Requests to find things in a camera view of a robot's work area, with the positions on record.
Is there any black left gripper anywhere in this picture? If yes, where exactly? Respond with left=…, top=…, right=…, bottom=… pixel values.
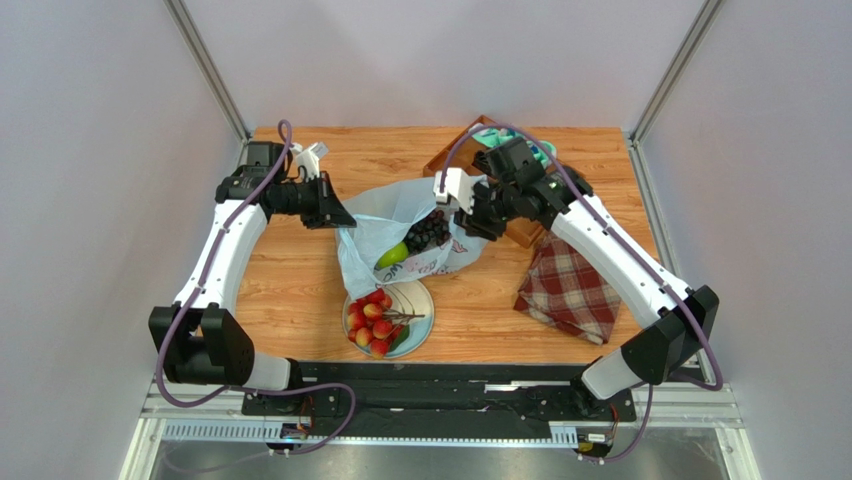
left=273, top=171, right=356, bottom=231

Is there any dark fake grape bunch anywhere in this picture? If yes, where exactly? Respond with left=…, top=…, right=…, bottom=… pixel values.
left=403, top=209, right=451, bottom=255

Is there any light blue plastic bag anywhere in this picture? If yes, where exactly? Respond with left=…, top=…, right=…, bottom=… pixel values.
left=335, top=177, right=487, bottom=298

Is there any green fake apple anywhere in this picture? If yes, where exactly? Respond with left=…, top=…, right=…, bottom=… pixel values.
left=375, top=242, right=409, bottom=270

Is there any cream blue ceramic plate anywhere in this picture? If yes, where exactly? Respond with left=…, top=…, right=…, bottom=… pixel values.
left=342, top=279, right=436, bottom=360

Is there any red fake cherry bunch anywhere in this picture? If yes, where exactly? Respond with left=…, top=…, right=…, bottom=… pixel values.
left=346, top=288, right=427, bottom=361

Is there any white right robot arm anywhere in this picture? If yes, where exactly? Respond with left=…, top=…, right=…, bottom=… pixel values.
left=433, top=138, right=719, bottom=405

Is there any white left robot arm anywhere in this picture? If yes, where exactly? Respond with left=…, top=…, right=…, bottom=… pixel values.
left=148, top=142, right=356, bottom=391

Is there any teal white sock pair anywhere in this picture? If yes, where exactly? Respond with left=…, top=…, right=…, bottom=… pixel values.
left=472, top=127, right=526, bottom=149

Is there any red plaid folded cloth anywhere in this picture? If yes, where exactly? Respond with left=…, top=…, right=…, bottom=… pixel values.
left=514, top=233, right=621, bottom=345

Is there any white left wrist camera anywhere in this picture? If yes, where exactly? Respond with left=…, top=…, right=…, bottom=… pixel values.
left=290, top=142, right=329, bottom=182

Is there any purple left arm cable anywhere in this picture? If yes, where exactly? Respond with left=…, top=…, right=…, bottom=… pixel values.
left=154, top=119, right=358, bottom=475

» About this task: What you give back should be exactly the lines of the entries above from the one containing "Is there any cream" to the end, and nothing more.

» Answer box:
Is there any cream blue ceramic plate anywhere in this picture? If yes, where exactly? Respond with left=…, top=…, right=…, bottom=… pixel values.
left=342, top=279, right=436, bottom=360

Is there any red fake cherry bunch anywhere in this picture? If yes, where exactly? Respond with left=…, top=…, right=…, bottom=… pixel values.
left=346, top=288, right=427, bottom=361

Is there any white right robot arm anywhere in this picture? If yes, where exactly? Respond with left=…, top=…, right=…, bottom=… pixel values.
left=433, top=138, right=719, bottom=405

Is there any white left robot arm anywhere in this picture? If yes, where exactly? Respond with left=…, top=…, right=…, bottom=… pixel values.
left=148, top=142, right=356, bottom=391

Is there any teal white sock pair anywhere in this picture? If yes, where exactly? Respond with left=…, top=…, right=…, bottom=… pixel values.
left=472, top=127, right=526, bottom=149

Is there any red plaid folded cloth anywhere in this picture? If yes, where exactly? Respond with left=…, top=…, right=…, bottom=… pixel values.
left=514, top=233, right=621, bottom=345

Is there any white left wrist camera anywhere in this picture? If yes, where exactly? Respond with left=…, top=…, right=…, bottom=… pixel values.
left=290, top=142, right=329, bottom=182

Is there any purple left arm cable anywhere in this picture? If yes, where exactly? Respond with left=…, top=…, right=…, bottom=… pixel values.
left=154, top=119, right=358, bottom=475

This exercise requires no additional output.